Safety, Tolerability and Effectiveness of DOlutegravir/Lamivudine Compared With Bictegravir/Tenofovir Alafenamide/Emtricitabine in People Living With HIV Without Antiretroviral Experience (TEOTL)
Background: The primary goal of antiretroviral therapy is to prevent HIV-associated morbidity and mortality. The effectiveness of first-line regimens is supported by a large number of clinical trials; current concerns focus on the long-term adverse effects of antiretrovirals, especially integrase strand transfer inhibitors, as they have been associated with significant weight gain, which may be associated with increased cardiovascular risk.
Objective: To determine the effectiveness, safety, and tolerability of Dolutegravir/Lamivudine (DTG/3TC) compared with Bictegravir/Tenofovir Alafenamide/Emtricitabine (BIC/TAF/FTC) in treatment-naive people living with HIV (PWH). Materials and methods: With prior approval from the Ethics and Scientific Research Committee 3502, an open-label, randomized clinical trial will be conducted at the Infectious Diseases Hospital of the National Medical Center La Raza from November 2024 to May 2026. Recently diagnosed PWH with no history of PrEP and/or PeP use, without hospitalization criteria, and without a diagnosis of metabolic syndrome based on ATP-III criteria will be identified. They will be invited to participate in the study and, if they accept, they will sign an informed consent form. They will be randomized to start a BIC/TAF/FTC or DTG/3TC 1:1 regimen. Laboratory studies, vital signs, and somatometry including bioimpedance will be performed at 4, 12, 24, 36, 48, 72, 96, 120, 144 weeks of follow-up; viral load and CD4+ count will be measured at weeks 12, 24, 48, 72, 96, 120, 144 weeks after the start of treatment. Sampling will be non-probabilistic; the distribution will be identified using the Kolmogorov-Smirnoff test, and measures of central tendency and percentages will be expressed. Comparisons will be made using the Mann-Whitney U test. Qualitative data will be analyzed using the x2 or Fisher's exact test. Group analysis will be performed at 12, 24, 48, 96 and 144 weeks using the Wilcoxon test. A P value ≤0.05 with a 95% confidence interval will be considered statistically significant.

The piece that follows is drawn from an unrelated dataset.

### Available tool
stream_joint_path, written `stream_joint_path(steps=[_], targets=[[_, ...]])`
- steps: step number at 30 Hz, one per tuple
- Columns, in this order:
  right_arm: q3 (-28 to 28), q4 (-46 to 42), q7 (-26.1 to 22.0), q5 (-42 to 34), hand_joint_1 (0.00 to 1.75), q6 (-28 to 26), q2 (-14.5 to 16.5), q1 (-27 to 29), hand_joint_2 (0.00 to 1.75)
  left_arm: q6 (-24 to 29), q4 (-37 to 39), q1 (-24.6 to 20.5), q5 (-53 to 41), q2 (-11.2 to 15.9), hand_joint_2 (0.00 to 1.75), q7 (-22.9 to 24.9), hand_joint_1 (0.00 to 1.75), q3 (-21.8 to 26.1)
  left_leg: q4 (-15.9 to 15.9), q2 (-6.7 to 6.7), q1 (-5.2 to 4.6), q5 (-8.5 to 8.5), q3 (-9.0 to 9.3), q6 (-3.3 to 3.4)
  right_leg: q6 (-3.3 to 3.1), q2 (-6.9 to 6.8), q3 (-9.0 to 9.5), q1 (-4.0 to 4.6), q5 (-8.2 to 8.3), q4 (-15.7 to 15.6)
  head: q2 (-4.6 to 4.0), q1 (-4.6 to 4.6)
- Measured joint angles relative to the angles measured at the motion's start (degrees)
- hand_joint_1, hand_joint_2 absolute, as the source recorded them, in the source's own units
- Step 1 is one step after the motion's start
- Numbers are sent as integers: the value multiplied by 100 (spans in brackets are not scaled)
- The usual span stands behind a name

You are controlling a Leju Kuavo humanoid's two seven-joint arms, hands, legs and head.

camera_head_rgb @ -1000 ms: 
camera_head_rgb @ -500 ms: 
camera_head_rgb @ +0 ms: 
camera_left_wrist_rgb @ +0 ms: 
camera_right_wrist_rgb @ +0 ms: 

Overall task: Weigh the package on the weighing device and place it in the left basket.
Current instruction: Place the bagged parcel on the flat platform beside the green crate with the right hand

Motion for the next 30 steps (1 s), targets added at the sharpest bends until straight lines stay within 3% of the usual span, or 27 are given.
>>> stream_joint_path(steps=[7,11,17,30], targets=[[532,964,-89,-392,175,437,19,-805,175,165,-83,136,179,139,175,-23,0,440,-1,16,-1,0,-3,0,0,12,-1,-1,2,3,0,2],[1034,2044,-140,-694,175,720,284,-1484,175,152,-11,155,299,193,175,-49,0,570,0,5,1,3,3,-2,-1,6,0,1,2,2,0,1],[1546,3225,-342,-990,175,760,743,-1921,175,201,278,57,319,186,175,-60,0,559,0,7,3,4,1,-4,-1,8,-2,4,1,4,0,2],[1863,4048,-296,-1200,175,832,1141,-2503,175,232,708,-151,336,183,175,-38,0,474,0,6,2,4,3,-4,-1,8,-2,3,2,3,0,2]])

• Men and women ≥18 years of age , diagnosed with HIV, and naive to antiretroviral treatment.
• HIV-1 RNA quantified by RT-PCR ≥500 and less than 500,000 copies/mL.
• No history of PrEP or PEP use.
• Estimated glomerular filtration rate ≥30 mL/min/1.73 m2 SC.
• No current or planned use of medications associated with significant weight changes during the study period.
• Be a beneficiary of the Mexican Social Security Institute treated at the Infectious Diseases Hospital, La Raza National Medical Center.
• Willingness of the participant to give consent.